**Exercise objective:** Among the lines below, take the one holding "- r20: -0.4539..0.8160", the one holding "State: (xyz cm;", and all lines between them. Set them down exactly.

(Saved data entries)
------------------------

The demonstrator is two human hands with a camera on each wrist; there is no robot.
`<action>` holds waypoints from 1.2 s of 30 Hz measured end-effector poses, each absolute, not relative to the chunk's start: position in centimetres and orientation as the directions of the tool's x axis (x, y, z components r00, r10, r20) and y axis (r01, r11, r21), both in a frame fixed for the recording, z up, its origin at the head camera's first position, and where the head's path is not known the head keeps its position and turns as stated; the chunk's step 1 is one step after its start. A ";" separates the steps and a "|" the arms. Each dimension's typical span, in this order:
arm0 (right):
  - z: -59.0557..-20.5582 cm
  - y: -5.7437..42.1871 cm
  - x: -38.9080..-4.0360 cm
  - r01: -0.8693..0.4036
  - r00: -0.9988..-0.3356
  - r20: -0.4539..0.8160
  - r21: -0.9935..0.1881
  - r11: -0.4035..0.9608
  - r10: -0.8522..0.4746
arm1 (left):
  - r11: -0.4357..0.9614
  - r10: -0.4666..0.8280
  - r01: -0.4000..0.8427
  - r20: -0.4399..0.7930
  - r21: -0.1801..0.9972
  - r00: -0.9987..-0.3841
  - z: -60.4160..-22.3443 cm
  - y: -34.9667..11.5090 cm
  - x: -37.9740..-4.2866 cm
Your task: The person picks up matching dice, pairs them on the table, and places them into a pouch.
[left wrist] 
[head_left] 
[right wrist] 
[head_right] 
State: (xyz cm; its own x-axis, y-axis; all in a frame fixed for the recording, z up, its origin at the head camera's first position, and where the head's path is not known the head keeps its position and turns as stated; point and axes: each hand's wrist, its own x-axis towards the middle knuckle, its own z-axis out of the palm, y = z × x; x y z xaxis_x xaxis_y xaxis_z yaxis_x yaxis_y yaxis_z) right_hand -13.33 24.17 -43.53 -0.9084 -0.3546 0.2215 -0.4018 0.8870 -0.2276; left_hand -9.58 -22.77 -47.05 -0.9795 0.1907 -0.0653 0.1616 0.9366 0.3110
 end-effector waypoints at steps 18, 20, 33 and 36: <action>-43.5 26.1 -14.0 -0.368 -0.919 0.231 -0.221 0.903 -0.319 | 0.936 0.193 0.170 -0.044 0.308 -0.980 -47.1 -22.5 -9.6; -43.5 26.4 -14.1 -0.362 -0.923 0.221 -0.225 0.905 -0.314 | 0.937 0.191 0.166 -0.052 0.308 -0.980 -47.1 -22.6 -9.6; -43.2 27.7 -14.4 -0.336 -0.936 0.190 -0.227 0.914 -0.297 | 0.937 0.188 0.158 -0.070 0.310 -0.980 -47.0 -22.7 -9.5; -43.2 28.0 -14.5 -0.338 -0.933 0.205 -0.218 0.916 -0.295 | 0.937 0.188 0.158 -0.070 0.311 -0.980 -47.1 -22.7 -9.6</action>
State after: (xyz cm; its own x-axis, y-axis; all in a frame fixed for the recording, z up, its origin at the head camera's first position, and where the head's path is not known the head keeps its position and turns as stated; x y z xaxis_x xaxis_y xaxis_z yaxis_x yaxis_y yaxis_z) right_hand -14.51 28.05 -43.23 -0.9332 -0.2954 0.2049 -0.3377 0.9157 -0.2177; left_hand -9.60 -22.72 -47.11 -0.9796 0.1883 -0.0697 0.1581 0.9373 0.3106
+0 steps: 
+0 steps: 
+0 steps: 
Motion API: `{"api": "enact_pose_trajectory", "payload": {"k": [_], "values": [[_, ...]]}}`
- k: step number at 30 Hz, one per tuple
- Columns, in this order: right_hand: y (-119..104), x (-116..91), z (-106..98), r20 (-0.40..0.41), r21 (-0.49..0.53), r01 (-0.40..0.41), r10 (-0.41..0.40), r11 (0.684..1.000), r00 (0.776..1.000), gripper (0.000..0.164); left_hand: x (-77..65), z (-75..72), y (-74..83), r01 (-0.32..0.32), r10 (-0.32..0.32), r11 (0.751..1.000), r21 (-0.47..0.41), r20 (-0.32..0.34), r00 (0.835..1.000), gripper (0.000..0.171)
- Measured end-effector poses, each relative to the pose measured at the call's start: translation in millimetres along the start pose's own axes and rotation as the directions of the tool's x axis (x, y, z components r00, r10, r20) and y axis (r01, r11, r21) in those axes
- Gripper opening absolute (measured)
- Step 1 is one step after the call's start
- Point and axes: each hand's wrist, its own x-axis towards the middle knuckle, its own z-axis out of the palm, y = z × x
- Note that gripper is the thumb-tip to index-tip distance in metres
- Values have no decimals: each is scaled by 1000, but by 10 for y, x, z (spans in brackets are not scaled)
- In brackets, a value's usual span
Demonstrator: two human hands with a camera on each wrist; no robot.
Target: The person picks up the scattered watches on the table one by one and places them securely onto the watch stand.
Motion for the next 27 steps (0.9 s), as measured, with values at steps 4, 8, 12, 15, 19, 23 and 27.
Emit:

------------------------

**Task answer:**
  - r20: -0.4539..0.8160
  - r21: -0.9935..0.1881
  - r11: -0.4035..0.9608
  - r10: -0.8522..0.4746
arm1 (left):
  - r11: -0.4357..0.9614
  - r10: -0.4666..0.8280
  - r01: -0.4000..0.8427
  - r20: -0.4399..0.7930
  - r21: -0.1801..0.9972
  - r00: -0.9987..-0.3841
  - z: -60.4160..-22.3443 cm
  - y: -34.9667..11.5090 cm
  - x: -37.9740..-4.2866 cm
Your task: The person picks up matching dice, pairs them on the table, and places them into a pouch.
[left wrist] 
[head_left] 
[right wrist] 
[head_right] 
State: (xyz cm; its own x-axis, y-axis; all in a frame fixed for the recording, z up, its origin at the head camera's first position, and where the head's path is not known the head keeps its position and turns as stated; point and axes: each hand's wrist, its own x-axis towards the middle knuckle, its own z-axis out of the palm, y = z × x; x y z xaxis_x xaxis_y xaxis_z yaxis_x yaxis_y yaxis_z) right_hand -13.33 24.17 -43.53 -0.9084 -0.3546 0.2215 -0.4018 0.8870 -0.2276; left_hand -9.58 -22.77 -47.05 -0.9795 0.1907 -0.0653 0.1616 0.9366 0.3110

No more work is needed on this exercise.